Source records:
--*--
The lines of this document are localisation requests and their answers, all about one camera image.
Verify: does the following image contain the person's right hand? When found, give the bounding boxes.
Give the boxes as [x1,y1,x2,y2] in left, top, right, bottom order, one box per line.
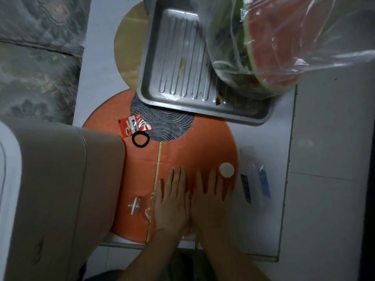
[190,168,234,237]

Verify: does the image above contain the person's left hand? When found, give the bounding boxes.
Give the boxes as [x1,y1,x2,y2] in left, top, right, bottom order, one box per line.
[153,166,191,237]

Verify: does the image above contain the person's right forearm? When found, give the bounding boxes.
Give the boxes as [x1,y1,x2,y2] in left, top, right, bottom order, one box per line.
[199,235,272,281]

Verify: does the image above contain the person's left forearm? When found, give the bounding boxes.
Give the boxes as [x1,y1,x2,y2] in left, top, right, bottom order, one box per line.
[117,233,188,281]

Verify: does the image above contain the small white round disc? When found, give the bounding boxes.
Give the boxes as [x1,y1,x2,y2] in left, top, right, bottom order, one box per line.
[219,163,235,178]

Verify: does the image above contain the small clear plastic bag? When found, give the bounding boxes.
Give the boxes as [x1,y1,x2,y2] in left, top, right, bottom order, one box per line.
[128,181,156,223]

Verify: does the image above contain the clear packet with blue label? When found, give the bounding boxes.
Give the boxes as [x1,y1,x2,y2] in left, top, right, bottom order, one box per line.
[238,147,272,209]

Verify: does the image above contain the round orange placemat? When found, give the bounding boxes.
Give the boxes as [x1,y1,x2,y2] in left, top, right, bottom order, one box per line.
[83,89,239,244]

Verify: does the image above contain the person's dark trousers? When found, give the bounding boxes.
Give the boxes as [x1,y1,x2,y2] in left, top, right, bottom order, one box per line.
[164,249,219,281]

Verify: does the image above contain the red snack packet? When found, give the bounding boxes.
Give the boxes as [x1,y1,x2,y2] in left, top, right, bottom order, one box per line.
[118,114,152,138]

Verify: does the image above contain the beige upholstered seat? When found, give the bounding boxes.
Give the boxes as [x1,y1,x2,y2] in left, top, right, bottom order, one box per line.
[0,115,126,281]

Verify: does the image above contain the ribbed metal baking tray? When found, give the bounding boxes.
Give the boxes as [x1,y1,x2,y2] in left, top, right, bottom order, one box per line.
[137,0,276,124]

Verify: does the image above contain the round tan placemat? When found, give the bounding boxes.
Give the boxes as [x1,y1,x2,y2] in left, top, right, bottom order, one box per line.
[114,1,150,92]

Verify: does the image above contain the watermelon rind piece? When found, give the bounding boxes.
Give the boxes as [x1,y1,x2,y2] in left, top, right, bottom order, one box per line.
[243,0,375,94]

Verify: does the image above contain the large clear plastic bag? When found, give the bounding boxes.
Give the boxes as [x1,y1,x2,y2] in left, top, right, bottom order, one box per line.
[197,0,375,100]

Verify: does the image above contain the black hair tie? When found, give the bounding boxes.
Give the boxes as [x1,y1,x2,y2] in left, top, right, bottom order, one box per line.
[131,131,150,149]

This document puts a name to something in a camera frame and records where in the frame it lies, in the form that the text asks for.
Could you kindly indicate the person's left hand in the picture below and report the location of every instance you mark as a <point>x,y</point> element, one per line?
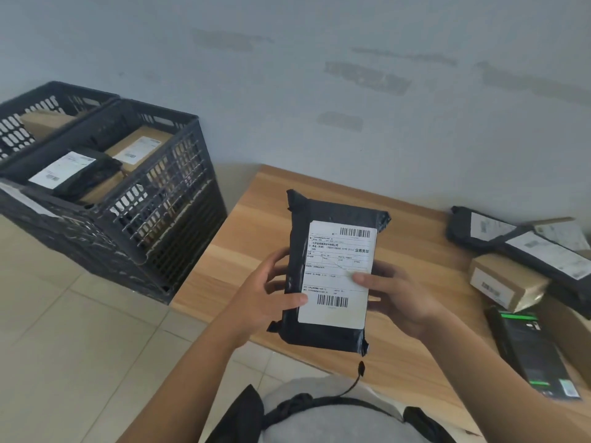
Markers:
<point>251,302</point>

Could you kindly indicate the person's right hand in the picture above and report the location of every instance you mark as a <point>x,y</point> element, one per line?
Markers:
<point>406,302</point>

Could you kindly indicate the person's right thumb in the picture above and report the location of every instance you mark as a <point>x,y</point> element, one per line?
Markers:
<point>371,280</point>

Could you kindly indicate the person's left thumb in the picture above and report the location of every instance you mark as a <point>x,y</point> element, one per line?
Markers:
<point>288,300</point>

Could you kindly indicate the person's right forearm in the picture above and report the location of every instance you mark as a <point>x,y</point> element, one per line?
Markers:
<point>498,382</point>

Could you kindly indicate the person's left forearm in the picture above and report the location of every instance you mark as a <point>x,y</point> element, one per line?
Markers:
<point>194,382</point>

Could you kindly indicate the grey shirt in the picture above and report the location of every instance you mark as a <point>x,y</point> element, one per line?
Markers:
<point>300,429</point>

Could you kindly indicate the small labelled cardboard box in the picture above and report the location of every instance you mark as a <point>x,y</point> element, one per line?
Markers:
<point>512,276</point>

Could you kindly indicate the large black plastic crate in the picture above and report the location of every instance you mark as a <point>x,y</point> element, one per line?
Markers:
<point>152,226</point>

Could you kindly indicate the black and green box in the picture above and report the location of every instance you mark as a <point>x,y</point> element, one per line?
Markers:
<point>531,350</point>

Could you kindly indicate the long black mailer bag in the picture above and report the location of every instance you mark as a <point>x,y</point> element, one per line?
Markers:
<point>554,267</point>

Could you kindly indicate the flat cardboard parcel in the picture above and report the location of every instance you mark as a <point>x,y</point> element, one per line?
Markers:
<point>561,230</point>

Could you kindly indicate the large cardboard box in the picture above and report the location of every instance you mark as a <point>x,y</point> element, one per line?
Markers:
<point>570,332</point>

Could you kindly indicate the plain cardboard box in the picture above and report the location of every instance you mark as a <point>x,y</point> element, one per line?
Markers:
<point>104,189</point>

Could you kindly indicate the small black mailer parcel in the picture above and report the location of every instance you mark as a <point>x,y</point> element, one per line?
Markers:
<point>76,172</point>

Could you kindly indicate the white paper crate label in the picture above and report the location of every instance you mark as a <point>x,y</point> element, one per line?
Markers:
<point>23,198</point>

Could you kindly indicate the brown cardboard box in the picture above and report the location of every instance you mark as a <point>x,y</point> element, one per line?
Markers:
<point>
--*--
Problem details: Quote the data above verbatim from its first line to the line that includes "Verify: does the following", with both boundary lines retained.

Task solution:
The lines of this document are localisation requests and their answers, all about one camera image.
Verify: does the following image contain the person's right hand? When found, give the bounding boxes.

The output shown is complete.